Paul Vacca

John et Paul, anatomie d’une collaboration

Paul Vacca Romancier, essayiste et consultant

En 1969, une rumeur affirma que Paul McCartney était mort : disparu en 1966 dans un accident de voiture, il aurait été remplacé par un sosie au sein du groupe. Les indices irréfutables tels que Paul sur la pochette d’Abbey Road pieds nus (signe de mort évident !), tenant sa cigarette de la main droite (alors que c’est bien connu, il était gaucher !), des chansons écoutées à l’envers, des titres à double sens ou même des paroles inaudibles en apportèrent la preuve. L’intéressé trouvera la réponse parfaite : “Si j’étais mort, je serais le dernier à être au courant”.

Plus crédible, en revanche, me semble être l’hypothèse selon laquelle les Beatles ne seraient jamais morts. Les indices sont bien plus convaincants : une chanson ressuscitée grâce à l’IA avec Now and Then en 2023, un documentaire – Get Back de Peter Jackson en 2022 – faisant renaître des archives, mais aussi une multitude de vidéos rebootées pour TikTok ou qui revivifient en permanence la Beatlemania toutes générations confondues : une vitalité resplendissante pour un groupe disparu en 1971.

L’essai John and Paul – A Love Story in Songs (Faber & Faber) redonne également vie au duo mythique Lennon-McCartney sous des perspectives nouvelles. Signé par le talentueux essayiste anglais Ian Leslie, cet ouvrage passionnant s’appuie sur les 43 chansons nées de cette association pour nous plonger dans la relation intime et complexe qui unissait le duo. Une association aux allures de bromance : la symbiose primitive et l’énergie fusionnelle des premières chansons (She Loves You, 1963), puis les chansons miroir de l’affirmation de leurs personnalités respectives (Yesterday pour Paul et Norwegian Wood pour John en 1965), puis les chansons de la tension et de l’ego (Hey Jude pour Paul en 1968, The Ballad of John and Yoko pour John en 1969), puis encore les titres de rupture (en 1972, l’acide How Do You Sleep? de Lennon à l’adresse de McCartney après la séparation du groupe) et enfin, la chanson de la réconciliation posthume (le poignant et pudique Here Today de 1982 que Paul dédie à John deux ans après sa mort).

Un ouvrage à méditer pour tout manager en quête d’harmonie créative.

Cet essai plonge au cœur de la matrice créative du duo en explorant ce qui fait la nature profonde de toute collaboration humaine. À ce titre, il pourrait être l’essai rêvé pour tout manager qui veut donner naissance à des collaborations fructueuses. Il y apprendra comment tirer parti des forces complémentaires, comment cultiver la confiance et l’intimité professionnelle, comment utiliser les jalons pour construire une relation, comment transformer les tensions en leviers de créativité et surtout, comment s’appuyer sur une vision et des valeurs partagées. Un ouvrage à méditer pour tout manager en quête d’harmonie créative.

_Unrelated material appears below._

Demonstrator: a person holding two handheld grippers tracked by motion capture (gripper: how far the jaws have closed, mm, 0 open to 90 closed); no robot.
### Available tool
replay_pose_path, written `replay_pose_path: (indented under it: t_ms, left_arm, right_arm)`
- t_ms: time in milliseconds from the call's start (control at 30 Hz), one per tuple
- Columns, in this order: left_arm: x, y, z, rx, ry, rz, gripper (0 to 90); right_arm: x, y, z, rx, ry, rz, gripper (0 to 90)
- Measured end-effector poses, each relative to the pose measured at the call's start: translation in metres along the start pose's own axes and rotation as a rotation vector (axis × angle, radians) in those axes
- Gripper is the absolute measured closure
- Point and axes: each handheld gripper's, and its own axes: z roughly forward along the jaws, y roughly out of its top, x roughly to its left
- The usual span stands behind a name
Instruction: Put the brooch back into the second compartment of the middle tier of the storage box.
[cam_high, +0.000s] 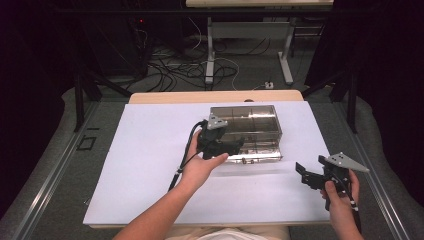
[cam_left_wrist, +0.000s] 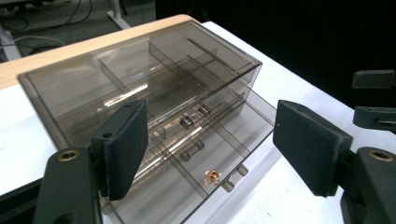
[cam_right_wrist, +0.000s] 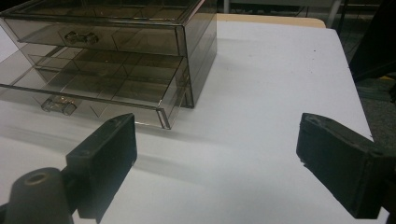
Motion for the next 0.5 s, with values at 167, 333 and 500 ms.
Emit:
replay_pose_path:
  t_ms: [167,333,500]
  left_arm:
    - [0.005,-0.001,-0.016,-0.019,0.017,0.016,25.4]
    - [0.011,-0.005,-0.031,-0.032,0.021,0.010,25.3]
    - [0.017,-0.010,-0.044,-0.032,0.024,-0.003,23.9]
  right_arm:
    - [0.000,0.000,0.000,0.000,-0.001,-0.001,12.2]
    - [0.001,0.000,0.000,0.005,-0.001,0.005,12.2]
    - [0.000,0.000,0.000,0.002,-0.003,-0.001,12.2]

Ian Leslie nous montre aussi qu’il faut sortir des dichotomies faciles comme celle qui a longtemps empoisonné le duo : John le-rebelle-avant-gardiste-écorché-idéaliste contre Paul le doux-daddy-mélodiste-sentimental. C’était beaucoup plus subtil que cela : malgré leurs différences, il est impossible de comprendre John sans Paul, ni Paul sans John. Ils étaient le miroir l’un de l’autre, le moteur mutuel de leur génie. Leur relation faite de rivalité et d’admiration les a finalement rendus indissociables.

Leslie fait affleurer la part d’inexplicable de cette collaboration. McCartney se souviendra bien plus tard de cette expérience vertigineuse. “Il y avait quelque chose de troublant là-dedans. Vous vous demandez : ‘Comment en revenir ? Comment mener une vie normale après cela ?’ Et la réponse, c’est qu’on ne peut pas.” C’est peut-être dans cette relation que se trouve l’élixir de leur éternité.